The collector also warned that stringent action would be taken by the police along with the labour department against those who violated the directive. Cases may also be registered under the Disaster Management Act against those who violate the directive.

In Anganwadis in the district, pre-school activities will be closed but everything else will continue running. Food prepared in Anganwadis should be sent to the houses of children, the collector stated.

Additionally all roadside shops must provide drinking water to public. The collector also added that all elderly homeless persons and pavement dwellers will be taken to old age homes with the help of the social justice department.

A toll free helpline number - 1077 - has also been set up to provide information about drinking water distribution.

Kerala is witnessing an extreme summer with over 70 cases of sunburn and 2 cases of sunstroke already reported in the state.

“Pathanamthitta has been the worst affected district with around 23 cases being reported. 17 cases of sunburn has been reported from Palakkad,” an officer from IDSP told TNM.

Earlier in March, Kozhikode experienced a heatwave situation and 12 cases of sunburn have been reported in the district  since February, the officer added.

The temperature rise is also due to the increase of humidity in the state, says Fahadh Masook, hazard expert from KSDMA.

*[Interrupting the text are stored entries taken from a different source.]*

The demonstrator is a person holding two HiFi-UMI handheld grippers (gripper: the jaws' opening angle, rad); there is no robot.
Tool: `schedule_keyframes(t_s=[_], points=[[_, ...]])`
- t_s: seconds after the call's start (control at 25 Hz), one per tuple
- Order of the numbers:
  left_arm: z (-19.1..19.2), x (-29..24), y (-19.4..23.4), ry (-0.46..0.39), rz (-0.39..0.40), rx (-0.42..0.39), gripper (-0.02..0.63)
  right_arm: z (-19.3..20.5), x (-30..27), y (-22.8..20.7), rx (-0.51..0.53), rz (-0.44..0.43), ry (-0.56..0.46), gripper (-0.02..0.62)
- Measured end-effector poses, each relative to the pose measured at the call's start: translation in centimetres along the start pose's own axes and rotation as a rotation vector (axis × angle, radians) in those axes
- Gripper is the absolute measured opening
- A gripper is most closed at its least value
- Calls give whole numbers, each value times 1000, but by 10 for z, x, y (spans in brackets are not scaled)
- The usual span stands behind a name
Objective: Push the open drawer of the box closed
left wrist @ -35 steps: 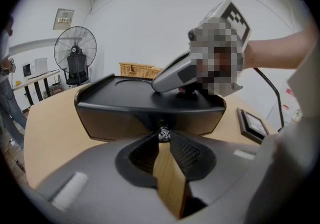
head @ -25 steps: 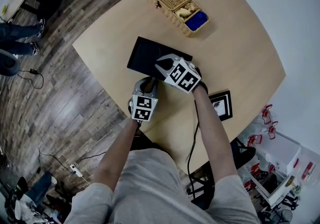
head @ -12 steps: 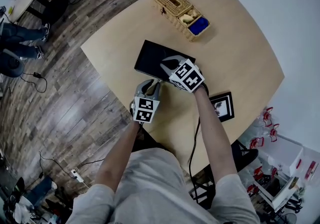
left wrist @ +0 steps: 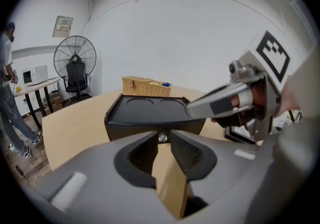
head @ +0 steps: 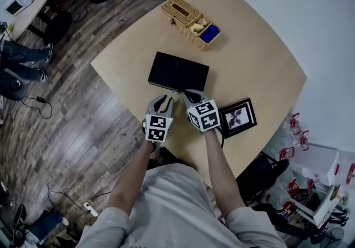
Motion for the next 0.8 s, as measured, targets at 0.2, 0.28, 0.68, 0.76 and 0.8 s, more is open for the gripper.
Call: schedule_keyframes(t_s=[0.2, 0.28, 0.68, 0.76, 0.8], points=[[1, 21, -2, -36, 1, 33, 136, 26, 13, 20, -83, 59, -30, 0], [3, 28, -3, -45, -3, 39, 136, 33, 18, 28, -106, 71, -43, 0], [-1, 54, -5, -73, 2, -2, 136, 50, 47, 46, -177, 141, -98, 0], [0, 59, -6, -77, 4, -17, 137, 55, 49, 50, -190, 152, -113, 0], [0, 61, -6, -81, 5, -20, 135, 58, 50, 52, -193, 158, -117, 0]])
Point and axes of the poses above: the fingertips, and each gripper's own axes: x backward along the fingers, y to its left, z out of its underside, the point moved 6 cm from there along x, backward along the fingers, and after that the axes turned 13 degrees about y, right-handed, at the moved point
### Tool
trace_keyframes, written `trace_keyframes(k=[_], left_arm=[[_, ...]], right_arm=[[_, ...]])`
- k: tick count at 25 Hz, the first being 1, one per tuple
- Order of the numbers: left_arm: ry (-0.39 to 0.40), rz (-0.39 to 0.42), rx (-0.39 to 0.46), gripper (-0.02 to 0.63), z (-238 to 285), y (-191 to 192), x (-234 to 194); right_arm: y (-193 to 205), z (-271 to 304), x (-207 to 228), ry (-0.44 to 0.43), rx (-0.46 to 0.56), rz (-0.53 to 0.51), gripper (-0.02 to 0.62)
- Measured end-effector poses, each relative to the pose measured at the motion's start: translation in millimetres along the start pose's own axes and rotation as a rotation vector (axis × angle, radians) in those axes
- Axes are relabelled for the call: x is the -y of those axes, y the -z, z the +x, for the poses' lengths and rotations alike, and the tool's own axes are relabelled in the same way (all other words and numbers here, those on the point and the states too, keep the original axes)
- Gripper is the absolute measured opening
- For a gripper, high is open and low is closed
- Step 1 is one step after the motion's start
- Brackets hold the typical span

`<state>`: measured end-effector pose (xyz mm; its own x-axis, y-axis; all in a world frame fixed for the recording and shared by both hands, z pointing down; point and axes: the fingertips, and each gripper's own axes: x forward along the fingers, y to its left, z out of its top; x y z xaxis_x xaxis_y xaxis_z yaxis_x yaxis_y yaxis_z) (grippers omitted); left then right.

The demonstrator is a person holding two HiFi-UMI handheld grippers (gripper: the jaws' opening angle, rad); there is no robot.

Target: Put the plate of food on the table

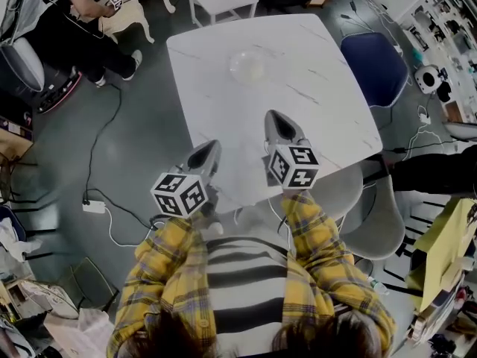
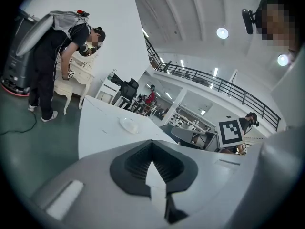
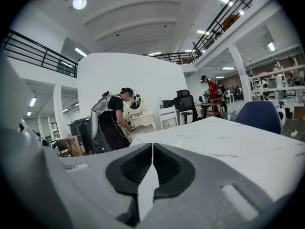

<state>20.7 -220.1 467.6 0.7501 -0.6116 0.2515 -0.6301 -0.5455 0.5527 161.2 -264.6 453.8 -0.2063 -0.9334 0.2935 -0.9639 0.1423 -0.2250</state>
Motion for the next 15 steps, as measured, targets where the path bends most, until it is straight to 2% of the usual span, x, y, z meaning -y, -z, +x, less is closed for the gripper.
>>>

“When there is lesser humidity, the solar radiation hits the earth and is reflected back as infrared radiation. Humidity absorbs and retains this radiation which is why we experience increased discomfort. This phenomenon is called heat induction,” he says.

Fahad also explained that a similar temperature rise was experienced in 2012 and 2016. However, the government only issued warnings from mid-March or April. This year, temperature variations of upto 4 degree celsius were recorded from February, Fahadh added.

Most sunburn victims have also identified to be farmers or fame labourers who were exposed to the sun rays from 12 pm to 3 pm.